◆ PROBLEM TO SOLVE: Tally every line in the listing that holds the string "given", then state the total and nothing more.

***** ENTRIES SHOWN *****

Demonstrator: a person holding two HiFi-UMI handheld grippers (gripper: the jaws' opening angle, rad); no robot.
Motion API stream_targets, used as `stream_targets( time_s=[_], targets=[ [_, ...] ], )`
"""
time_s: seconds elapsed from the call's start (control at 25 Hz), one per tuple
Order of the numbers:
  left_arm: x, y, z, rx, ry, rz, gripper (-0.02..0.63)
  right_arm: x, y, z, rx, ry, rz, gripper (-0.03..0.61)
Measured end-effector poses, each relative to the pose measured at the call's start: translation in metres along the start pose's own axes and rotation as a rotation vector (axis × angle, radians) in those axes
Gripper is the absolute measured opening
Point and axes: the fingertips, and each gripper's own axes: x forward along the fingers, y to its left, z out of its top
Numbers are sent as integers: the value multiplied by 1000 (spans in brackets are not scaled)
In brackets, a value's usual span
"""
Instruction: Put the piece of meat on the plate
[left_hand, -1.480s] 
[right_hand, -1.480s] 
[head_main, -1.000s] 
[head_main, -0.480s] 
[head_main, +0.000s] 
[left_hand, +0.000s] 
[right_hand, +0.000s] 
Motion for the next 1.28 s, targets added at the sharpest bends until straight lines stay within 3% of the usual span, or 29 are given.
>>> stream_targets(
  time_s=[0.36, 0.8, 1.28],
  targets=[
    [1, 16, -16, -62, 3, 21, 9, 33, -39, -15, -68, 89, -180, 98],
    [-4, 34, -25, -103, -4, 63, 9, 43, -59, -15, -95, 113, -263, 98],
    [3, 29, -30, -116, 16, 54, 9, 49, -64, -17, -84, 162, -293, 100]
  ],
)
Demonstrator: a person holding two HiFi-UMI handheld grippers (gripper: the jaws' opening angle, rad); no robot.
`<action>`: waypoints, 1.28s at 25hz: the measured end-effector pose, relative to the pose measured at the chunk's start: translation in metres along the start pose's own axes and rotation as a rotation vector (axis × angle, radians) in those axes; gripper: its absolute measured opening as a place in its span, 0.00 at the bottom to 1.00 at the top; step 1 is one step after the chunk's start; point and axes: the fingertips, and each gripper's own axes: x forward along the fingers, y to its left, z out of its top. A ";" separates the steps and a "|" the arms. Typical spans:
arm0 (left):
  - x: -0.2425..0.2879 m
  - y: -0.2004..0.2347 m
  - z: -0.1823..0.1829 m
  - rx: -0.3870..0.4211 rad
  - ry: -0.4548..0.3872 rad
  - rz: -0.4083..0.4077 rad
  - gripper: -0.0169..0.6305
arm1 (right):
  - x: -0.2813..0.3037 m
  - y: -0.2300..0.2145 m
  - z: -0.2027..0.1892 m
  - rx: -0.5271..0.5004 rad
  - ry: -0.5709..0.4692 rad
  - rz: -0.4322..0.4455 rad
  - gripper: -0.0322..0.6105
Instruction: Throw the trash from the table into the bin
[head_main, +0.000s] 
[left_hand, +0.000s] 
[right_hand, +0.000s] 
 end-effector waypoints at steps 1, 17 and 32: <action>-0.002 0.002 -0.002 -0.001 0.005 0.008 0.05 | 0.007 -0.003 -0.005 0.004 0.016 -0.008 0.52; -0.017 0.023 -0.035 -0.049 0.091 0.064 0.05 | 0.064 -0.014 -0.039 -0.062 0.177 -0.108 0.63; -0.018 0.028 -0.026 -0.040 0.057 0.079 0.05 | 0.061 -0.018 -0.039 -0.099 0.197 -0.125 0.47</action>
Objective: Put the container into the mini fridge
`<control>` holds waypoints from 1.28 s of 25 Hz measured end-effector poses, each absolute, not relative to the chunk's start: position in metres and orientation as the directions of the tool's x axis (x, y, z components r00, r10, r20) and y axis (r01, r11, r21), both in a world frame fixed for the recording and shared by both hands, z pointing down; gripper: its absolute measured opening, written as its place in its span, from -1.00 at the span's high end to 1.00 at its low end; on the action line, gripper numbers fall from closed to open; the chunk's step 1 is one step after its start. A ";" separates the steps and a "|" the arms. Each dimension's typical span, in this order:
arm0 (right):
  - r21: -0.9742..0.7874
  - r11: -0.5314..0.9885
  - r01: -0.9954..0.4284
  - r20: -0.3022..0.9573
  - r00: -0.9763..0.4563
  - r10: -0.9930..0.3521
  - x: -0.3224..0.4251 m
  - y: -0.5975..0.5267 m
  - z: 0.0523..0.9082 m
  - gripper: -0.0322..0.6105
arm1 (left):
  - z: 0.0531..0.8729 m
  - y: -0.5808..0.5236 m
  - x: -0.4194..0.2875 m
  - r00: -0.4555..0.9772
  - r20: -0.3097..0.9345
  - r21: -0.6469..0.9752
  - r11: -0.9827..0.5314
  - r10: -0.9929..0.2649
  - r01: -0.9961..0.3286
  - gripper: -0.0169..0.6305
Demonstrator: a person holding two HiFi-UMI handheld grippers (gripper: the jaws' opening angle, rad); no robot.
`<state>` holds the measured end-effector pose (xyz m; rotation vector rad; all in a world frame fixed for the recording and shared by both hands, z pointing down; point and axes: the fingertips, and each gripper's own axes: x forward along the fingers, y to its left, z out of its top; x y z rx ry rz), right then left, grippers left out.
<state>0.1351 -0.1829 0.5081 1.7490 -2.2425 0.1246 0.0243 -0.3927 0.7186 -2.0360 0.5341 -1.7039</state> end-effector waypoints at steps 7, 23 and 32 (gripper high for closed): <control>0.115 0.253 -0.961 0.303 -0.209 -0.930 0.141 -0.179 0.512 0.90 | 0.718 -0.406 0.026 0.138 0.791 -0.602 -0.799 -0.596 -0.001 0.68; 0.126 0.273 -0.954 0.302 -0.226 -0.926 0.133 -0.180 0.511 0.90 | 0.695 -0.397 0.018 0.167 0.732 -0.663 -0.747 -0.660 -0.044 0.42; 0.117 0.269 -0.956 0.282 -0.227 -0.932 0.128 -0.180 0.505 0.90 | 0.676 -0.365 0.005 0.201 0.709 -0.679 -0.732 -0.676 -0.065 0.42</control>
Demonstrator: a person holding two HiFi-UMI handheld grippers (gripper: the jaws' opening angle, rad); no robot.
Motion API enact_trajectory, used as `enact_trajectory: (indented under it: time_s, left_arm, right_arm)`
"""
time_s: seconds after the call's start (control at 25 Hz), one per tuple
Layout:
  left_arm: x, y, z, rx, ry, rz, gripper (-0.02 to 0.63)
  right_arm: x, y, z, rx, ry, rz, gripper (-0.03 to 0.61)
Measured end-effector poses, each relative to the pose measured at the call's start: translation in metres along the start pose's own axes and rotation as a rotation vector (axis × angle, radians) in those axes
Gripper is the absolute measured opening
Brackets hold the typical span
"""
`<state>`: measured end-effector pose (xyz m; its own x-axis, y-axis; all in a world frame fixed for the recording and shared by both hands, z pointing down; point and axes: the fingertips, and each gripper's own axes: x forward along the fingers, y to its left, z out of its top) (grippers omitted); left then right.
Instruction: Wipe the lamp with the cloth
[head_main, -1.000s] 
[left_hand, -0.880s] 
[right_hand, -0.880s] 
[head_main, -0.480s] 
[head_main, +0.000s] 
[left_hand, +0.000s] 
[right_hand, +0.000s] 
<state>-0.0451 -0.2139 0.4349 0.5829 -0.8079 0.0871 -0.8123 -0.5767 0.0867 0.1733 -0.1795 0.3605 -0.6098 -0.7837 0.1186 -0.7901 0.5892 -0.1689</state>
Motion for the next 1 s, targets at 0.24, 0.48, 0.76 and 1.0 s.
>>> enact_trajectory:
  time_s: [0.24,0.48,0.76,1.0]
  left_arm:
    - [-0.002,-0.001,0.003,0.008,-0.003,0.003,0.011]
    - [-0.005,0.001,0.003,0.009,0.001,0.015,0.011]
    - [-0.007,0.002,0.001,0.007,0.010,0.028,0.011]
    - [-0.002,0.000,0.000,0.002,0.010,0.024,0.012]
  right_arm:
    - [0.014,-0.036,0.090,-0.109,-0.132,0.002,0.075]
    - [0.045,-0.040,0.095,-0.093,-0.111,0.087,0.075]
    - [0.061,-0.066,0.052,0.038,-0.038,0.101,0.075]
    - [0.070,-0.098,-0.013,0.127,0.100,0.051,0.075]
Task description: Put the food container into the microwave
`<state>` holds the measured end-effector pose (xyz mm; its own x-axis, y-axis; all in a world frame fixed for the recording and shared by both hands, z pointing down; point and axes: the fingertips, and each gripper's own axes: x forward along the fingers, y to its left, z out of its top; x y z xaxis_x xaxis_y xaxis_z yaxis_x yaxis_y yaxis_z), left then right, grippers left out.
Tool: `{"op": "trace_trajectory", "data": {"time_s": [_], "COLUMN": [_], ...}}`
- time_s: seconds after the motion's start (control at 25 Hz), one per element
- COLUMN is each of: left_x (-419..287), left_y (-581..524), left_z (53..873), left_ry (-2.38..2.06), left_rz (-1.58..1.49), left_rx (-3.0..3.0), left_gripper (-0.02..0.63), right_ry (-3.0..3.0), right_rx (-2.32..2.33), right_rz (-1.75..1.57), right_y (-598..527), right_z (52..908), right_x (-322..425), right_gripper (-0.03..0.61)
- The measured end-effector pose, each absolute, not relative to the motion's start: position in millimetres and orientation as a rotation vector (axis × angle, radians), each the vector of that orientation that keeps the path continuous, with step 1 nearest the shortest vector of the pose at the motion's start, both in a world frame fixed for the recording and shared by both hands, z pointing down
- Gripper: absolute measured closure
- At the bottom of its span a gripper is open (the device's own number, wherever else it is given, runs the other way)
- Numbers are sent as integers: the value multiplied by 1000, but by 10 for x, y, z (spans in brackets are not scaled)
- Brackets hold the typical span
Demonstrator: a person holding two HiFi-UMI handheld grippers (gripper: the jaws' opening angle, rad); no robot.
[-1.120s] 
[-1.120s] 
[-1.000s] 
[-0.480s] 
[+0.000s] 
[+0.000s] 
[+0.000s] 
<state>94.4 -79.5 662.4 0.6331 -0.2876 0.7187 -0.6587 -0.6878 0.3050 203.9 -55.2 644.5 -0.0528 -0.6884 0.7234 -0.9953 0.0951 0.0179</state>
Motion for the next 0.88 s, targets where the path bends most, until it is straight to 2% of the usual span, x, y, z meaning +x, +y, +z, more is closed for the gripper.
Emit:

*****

◆ SOLUTION TO THIS PROBLEM: 2